WHAT YOU ARE ASKED TO DO:
When you reach the line in the data below that contains "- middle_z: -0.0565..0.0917", please start repeating lines exactly, and stop after the line that contains "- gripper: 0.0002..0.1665", repeating nothing else.

--------------------

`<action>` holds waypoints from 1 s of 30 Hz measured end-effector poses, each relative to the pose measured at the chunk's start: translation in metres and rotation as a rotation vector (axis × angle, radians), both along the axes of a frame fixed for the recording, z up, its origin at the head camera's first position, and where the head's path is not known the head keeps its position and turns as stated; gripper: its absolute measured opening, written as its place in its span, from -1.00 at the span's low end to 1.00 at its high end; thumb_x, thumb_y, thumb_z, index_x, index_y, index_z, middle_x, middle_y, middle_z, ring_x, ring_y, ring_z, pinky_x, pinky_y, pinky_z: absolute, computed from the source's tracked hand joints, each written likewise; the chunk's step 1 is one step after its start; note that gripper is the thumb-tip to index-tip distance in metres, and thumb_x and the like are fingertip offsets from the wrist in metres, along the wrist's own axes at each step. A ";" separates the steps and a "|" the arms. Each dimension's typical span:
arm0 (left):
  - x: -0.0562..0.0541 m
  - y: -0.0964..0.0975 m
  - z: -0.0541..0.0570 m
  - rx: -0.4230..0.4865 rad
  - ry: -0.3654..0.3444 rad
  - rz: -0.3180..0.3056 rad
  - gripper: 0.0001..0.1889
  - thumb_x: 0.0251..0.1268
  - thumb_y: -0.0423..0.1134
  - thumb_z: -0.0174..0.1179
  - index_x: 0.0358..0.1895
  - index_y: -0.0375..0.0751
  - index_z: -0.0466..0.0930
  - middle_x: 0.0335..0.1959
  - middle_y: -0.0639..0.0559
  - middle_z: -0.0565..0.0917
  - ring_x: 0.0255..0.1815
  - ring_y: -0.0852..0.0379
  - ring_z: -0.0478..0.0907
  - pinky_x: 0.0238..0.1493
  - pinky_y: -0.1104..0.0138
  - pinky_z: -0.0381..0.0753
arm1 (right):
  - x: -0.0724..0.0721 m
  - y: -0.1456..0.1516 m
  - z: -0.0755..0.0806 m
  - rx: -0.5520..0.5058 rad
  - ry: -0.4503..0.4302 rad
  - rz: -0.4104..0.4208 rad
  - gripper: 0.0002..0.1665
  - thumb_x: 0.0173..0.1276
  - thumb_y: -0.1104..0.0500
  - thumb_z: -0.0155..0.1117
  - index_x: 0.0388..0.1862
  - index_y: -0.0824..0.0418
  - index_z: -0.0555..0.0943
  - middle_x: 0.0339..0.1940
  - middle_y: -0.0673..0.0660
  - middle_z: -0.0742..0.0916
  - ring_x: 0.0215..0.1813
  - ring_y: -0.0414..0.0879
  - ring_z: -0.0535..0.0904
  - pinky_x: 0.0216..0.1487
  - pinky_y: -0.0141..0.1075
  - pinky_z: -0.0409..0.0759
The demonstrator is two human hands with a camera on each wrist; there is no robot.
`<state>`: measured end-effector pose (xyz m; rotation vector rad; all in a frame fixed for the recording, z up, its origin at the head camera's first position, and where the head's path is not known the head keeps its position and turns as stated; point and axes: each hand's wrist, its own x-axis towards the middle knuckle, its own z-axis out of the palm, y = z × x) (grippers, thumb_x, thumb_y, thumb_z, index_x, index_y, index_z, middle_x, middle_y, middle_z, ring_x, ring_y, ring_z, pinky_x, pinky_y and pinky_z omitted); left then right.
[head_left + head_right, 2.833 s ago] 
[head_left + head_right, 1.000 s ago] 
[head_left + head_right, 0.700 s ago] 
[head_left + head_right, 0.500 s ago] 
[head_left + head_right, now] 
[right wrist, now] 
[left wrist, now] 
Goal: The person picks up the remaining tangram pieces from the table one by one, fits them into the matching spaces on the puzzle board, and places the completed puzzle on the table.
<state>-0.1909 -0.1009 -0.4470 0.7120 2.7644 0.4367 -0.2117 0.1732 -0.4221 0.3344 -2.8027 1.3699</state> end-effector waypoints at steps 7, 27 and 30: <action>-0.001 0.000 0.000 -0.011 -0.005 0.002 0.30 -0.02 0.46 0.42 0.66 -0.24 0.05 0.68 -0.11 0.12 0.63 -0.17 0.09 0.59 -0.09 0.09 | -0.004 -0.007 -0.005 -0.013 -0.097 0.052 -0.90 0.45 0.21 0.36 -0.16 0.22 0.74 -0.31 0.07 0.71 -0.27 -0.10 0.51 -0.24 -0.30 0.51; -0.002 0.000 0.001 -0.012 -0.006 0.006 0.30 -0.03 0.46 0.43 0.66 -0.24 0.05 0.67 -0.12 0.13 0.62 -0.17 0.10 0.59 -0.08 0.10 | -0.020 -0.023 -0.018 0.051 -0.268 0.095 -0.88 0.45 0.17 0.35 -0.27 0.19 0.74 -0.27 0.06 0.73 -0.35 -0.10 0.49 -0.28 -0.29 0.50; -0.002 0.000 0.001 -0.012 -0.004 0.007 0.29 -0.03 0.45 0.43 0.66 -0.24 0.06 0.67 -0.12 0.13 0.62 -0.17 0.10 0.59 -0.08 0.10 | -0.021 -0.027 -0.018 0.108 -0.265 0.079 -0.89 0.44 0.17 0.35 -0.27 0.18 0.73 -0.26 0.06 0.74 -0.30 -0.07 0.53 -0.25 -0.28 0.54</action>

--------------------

ANSWER BELOW:
  - middle_z: -0.0565..0.0917
  - ring_x: 0.0255..0.1815
  - ring_y: -0.0852..0.0379
  - ring_z: -0.0478..0.0907
  - pinky_x: 0.0238..0.1493
  - pinky_y: -0.1104..0.0138
  - pinky_z: -0.0381..0.0753
arm1 (right):
  - x: -0.0724..0.0721 m
  - y: -0.1456..0.1516 m
  - z: -0.0755..0.0806 m
  - rx: -0.5520..0.5058 rad
  - ry: -0.4503..0.4302 rad
  - rz: -0.4104..0.4208 rad
  - gripper: 0.0002..0.1665

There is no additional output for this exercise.